Only the closing stretch of the material belongs in the answer: the line containing "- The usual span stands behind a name" and every line after it, copied exactly.

- Data segment -
BEGIN

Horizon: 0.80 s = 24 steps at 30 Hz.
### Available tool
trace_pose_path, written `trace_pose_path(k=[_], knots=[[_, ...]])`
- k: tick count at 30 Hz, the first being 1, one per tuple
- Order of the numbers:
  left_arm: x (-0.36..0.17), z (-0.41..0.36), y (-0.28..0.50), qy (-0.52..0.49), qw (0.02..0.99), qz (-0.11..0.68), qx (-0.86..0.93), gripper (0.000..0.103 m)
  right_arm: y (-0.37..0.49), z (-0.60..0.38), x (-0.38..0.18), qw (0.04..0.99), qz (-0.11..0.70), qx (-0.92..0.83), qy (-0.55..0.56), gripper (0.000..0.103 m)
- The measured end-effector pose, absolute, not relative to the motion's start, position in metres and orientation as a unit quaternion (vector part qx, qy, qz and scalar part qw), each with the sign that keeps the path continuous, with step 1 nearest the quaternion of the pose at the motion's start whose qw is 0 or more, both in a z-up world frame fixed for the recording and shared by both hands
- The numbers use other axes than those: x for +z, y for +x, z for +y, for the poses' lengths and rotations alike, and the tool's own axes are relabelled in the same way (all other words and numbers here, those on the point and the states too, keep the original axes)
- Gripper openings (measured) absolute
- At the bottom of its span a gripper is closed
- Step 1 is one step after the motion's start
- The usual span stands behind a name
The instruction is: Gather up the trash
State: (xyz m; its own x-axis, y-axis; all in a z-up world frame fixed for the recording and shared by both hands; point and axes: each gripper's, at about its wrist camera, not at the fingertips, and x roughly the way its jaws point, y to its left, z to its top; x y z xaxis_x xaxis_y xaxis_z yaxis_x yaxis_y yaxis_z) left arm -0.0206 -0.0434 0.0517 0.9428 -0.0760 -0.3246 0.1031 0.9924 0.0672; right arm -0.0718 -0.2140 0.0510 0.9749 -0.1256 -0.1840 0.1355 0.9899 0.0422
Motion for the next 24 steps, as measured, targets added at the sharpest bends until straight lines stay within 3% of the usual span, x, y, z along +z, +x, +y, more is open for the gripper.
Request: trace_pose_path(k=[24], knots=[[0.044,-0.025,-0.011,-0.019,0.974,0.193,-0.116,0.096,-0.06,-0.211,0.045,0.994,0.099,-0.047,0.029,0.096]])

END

- Solution to the problem -
- The usual span stands behind a name
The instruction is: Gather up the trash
State: (xyz m; its own x-axis, y-axis; all in a z-up world frame fixed for the recording and shared by both hands; point and axes: each gripper's, at about its wrist camera, not at the fingertips, and x roughly the way its jaws point, y to its left, z to its top; x y z xaxis_x xaxis_y xaxis_z yaxis_x yaxis_y yaxis_z) left arm -0.0206 -0.0434 0.0517 0.9428 -0.0760 -0.3246 0.1031 0.9924 0.0672; right arm -0.0718 -0.2140 0.0510 0.9749 -0.1256 -0.1840 0.1355 0.9899 0.0422
Motion for the next 24 steps, as measured, targets added at the sharpest bends until straight lines stay within 3% of the usual span, x, y, z along +z, +x, +y, more is open for the gripper.
Request: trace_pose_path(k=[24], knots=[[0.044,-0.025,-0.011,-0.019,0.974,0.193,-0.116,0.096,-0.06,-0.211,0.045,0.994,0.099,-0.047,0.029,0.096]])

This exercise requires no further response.